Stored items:
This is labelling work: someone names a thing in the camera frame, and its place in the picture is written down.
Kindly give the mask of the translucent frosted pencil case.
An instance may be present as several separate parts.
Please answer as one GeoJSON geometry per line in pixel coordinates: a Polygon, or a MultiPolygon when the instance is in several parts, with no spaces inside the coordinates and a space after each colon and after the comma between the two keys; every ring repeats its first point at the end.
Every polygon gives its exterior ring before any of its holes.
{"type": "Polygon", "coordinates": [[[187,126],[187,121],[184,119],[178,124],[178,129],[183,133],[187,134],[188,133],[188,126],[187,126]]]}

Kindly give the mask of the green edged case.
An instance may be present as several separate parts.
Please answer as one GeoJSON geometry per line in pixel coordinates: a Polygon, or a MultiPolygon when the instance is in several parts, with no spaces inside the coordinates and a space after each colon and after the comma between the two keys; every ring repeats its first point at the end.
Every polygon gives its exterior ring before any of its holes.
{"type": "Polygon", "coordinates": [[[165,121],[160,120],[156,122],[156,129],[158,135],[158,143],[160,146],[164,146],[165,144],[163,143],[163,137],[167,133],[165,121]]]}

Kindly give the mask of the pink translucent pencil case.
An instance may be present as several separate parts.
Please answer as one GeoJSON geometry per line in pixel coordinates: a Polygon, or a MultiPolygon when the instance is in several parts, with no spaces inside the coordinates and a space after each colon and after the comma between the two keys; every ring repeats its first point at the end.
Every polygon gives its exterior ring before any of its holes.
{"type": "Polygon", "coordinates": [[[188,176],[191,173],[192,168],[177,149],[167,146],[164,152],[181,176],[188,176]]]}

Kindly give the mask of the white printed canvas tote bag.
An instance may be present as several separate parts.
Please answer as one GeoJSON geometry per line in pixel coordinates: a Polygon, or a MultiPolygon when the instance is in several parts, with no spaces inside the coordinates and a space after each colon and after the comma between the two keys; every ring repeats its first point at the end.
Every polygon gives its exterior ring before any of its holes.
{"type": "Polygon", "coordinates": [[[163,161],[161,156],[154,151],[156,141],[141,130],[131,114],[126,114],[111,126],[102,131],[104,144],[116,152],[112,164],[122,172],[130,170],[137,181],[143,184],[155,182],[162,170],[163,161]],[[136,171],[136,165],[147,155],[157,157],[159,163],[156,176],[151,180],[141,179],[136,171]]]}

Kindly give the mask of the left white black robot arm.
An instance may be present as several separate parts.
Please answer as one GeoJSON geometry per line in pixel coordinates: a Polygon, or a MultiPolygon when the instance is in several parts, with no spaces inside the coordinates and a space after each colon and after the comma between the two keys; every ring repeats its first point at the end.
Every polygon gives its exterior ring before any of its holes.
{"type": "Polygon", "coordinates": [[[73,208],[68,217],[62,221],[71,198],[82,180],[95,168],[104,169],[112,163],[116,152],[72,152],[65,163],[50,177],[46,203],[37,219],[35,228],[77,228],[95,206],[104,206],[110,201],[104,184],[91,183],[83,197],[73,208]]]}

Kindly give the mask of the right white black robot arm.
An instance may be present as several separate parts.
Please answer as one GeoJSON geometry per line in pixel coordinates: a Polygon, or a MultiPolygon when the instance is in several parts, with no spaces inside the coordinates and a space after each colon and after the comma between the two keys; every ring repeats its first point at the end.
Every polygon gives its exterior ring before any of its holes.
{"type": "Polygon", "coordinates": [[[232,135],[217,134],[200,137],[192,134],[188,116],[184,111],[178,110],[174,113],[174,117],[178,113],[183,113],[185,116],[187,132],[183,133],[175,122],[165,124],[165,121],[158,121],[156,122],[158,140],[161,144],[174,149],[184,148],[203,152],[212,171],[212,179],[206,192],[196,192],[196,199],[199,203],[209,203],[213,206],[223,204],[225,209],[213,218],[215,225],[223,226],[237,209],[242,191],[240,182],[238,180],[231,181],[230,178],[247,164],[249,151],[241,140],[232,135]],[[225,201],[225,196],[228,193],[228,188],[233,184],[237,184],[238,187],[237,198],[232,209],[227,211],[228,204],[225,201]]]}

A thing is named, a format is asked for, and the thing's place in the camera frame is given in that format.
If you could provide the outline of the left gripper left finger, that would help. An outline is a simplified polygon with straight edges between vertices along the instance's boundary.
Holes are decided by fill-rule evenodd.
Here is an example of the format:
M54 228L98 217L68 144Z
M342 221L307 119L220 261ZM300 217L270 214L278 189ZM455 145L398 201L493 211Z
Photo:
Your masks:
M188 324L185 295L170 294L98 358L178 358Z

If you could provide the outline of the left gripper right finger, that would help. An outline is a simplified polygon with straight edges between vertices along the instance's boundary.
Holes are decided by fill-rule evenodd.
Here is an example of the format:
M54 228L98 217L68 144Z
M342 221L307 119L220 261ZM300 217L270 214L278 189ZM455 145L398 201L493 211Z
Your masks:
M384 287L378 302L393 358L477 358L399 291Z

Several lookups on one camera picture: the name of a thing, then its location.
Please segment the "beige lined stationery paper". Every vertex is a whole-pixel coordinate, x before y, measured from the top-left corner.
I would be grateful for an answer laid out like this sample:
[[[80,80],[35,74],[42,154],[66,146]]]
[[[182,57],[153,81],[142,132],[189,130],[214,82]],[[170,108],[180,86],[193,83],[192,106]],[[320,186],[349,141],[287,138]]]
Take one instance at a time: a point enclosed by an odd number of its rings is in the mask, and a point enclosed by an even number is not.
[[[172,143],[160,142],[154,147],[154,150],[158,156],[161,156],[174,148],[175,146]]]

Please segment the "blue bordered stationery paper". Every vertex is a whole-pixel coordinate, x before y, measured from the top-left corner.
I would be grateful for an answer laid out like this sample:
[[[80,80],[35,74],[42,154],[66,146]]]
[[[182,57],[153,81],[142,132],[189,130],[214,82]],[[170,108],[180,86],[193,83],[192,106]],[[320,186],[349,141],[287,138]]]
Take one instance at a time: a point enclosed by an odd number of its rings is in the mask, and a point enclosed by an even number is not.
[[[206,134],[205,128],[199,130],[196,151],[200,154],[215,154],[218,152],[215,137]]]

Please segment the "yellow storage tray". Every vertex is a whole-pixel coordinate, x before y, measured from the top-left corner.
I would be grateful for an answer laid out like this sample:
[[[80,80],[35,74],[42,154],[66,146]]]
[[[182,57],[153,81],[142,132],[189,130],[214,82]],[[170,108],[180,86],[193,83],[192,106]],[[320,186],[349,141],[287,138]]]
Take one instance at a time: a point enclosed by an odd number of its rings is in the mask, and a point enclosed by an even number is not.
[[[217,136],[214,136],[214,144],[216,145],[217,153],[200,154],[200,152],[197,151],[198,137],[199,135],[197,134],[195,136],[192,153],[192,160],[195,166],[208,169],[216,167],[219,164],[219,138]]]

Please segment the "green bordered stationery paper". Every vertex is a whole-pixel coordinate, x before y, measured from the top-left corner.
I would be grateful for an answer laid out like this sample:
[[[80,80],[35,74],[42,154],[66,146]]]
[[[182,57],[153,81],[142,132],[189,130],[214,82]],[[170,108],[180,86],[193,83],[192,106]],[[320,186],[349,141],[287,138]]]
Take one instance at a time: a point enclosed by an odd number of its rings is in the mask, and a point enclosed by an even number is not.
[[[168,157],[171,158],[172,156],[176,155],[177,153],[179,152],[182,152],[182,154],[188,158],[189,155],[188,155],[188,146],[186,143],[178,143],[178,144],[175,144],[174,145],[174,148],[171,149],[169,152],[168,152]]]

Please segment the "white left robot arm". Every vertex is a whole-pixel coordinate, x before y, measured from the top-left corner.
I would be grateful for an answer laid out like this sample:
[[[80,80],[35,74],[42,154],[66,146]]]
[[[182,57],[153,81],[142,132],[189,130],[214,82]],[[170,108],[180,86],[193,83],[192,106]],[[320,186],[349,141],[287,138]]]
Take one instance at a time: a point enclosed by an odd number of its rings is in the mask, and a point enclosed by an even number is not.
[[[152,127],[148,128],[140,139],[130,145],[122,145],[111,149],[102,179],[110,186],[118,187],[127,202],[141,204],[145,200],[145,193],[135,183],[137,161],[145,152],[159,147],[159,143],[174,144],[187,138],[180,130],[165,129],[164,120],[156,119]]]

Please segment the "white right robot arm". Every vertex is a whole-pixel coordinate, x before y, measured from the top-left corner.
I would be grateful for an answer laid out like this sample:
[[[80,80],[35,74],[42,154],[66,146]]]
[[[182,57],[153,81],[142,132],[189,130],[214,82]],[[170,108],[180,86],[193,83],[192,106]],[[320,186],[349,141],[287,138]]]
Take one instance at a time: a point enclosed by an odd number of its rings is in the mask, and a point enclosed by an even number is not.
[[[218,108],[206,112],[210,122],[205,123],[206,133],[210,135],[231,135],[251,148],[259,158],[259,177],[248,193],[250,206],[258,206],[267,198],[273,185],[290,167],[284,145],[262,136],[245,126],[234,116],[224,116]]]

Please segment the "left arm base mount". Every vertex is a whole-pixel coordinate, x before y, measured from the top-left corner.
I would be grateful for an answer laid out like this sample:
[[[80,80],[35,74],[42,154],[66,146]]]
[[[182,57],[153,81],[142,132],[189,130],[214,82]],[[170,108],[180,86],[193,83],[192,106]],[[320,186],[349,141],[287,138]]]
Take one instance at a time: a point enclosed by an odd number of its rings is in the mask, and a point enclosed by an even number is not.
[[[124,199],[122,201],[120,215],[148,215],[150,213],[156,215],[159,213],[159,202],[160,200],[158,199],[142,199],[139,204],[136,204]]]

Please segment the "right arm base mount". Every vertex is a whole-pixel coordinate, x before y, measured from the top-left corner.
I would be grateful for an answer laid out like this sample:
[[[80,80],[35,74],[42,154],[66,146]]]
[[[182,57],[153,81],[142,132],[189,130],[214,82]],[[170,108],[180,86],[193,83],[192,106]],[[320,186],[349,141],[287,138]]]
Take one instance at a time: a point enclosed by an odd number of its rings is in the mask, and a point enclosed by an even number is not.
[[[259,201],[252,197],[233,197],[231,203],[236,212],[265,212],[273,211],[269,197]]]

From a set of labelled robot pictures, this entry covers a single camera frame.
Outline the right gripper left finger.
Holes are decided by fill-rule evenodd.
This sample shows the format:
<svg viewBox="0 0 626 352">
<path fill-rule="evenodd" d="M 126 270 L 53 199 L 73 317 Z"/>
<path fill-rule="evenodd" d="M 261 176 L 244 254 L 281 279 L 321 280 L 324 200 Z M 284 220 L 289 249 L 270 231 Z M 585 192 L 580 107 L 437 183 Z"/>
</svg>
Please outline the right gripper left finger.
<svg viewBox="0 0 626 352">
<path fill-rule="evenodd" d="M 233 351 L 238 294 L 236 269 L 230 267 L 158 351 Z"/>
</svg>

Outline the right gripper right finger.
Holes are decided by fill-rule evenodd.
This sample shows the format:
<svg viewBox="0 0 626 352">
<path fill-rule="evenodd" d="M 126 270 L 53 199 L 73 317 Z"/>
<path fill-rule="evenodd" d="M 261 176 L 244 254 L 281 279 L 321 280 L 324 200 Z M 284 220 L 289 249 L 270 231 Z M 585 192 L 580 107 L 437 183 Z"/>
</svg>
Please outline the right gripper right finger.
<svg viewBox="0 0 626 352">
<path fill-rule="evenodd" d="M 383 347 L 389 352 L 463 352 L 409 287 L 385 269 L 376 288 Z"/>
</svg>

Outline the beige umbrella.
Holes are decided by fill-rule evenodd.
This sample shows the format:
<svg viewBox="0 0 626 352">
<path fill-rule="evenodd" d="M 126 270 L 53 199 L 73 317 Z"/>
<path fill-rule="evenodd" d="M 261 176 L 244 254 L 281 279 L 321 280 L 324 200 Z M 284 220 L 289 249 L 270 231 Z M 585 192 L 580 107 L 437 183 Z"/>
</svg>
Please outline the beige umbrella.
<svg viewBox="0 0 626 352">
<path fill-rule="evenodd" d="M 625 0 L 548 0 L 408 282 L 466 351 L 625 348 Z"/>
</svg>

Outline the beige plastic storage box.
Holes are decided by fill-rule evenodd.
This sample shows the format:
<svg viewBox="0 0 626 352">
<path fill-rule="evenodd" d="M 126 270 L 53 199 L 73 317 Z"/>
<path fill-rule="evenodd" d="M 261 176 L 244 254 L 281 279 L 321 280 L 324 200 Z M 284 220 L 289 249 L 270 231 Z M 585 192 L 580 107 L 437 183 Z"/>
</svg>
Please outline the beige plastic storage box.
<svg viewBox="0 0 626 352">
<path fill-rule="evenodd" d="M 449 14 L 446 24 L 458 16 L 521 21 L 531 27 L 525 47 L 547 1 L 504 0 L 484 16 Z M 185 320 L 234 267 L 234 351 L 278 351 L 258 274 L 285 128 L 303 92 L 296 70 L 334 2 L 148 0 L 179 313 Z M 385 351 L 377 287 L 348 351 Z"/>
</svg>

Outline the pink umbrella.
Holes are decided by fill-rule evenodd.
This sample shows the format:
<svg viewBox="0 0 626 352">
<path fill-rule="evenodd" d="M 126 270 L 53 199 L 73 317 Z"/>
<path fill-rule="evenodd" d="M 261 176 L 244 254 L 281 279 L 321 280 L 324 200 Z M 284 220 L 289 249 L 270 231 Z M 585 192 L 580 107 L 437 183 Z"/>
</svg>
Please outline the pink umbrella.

Task directions |
Which lines of the records above contain the word "place"? Report each one in full.

Exercise response |
This is labelling work: someone names a thing in the camera frame, and its place in the picture is written down.
A thing is named, a format is asked for, and the thing's place in the camera frame is given in that format.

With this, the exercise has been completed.